# Goal of the exercise
Excluding pictures, what does the listing below contain from the line with "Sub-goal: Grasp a" up to and including the line with "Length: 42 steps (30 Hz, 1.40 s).", word for word?

# Materials provided
▬▬▬
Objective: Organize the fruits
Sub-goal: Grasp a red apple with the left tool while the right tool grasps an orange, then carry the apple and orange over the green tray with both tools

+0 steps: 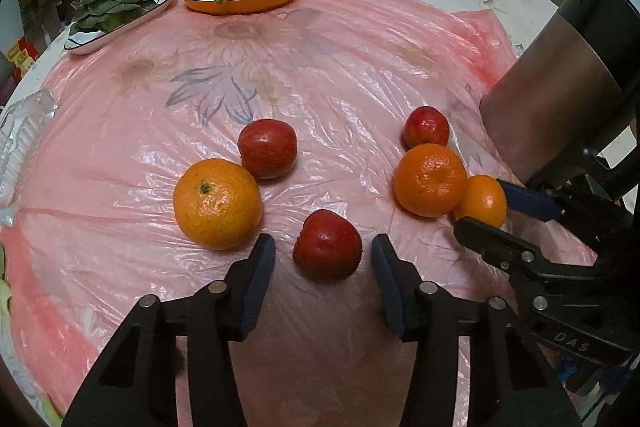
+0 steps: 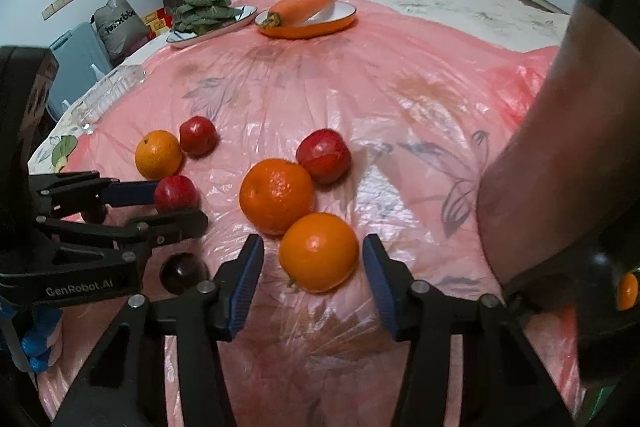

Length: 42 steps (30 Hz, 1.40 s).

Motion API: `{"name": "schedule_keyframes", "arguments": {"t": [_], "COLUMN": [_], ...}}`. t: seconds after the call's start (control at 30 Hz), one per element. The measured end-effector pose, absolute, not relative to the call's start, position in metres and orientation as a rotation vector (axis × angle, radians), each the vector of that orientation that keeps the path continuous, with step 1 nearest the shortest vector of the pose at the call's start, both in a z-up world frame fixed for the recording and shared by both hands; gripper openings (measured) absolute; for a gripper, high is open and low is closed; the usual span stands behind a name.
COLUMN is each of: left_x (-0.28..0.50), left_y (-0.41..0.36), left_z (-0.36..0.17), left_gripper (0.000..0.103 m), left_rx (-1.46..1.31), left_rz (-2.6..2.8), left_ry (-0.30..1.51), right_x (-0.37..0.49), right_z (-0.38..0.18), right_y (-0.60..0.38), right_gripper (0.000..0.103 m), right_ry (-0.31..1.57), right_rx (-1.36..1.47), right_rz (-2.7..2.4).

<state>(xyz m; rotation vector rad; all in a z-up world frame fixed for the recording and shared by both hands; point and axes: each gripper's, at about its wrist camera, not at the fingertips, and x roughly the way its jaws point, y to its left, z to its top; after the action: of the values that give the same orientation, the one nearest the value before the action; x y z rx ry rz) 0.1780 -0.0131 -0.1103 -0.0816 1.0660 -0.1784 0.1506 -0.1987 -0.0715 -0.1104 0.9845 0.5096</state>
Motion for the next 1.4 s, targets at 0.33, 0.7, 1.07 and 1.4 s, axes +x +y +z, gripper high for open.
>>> {"name": "schedule_keyframes", "arguments": {"t": [0.33, 0.7, 1.07, 1.4], "left_x": [0.173, 0.165, 0.146, 0.109], "left_y": [-0.011, -0.004, -0.009, -0.021], "left_z": [-0.113, -0.098, -0.077, -0.059], "left_gripper": [0.032, 0.028, 0.028, 0.028], "left_rx": [-0.045, -0.095, -0.122, -0.125], "left_rz": [-0.171, -0.189, -0.22, -0.252], "left_ry": [1.03, 0.974, 0.95, 0.945], "right_x": [0.152, 0.146, 0.129, 0.088], "right_z": [-0.078, -0.075, -0.054, -0.03], "right_y": [-0.197, -0.206, -0.22, -0.238], "right_gripper": [0.055, 0.055, 0.055, 0.055], "right_ry": [0.997, 0.967, 0.946, 0.938], "right_rx": [-0.118, -0.086, -0.088, -0.066], "right_rz": [0.51, 0.48, 0.434, 0.403]}}
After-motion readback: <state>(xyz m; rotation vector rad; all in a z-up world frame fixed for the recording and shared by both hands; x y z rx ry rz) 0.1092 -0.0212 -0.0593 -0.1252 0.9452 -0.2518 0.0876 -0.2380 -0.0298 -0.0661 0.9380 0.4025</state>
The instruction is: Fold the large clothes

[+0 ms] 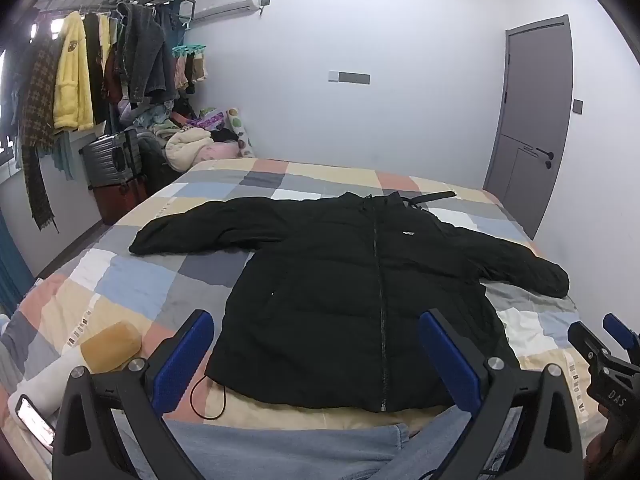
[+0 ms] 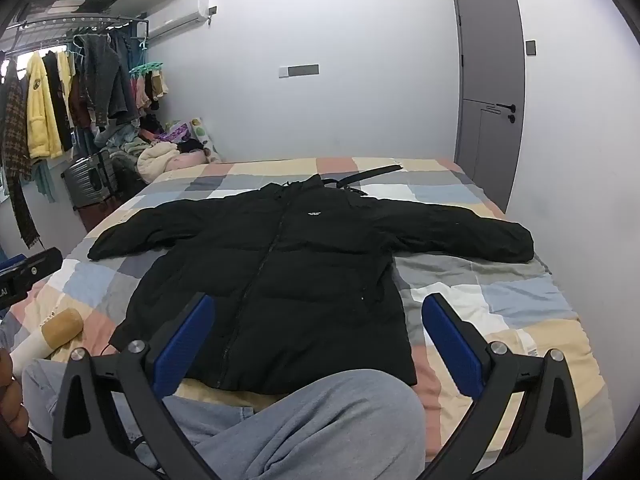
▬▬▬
# Response below
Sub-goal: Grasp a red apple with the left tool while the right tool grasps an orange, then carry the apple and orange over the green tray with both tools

+0 steps: 
+0 steps: 

Length: 42 steps (30 Hz, 1.40 s).

The answer given is complete as it stands.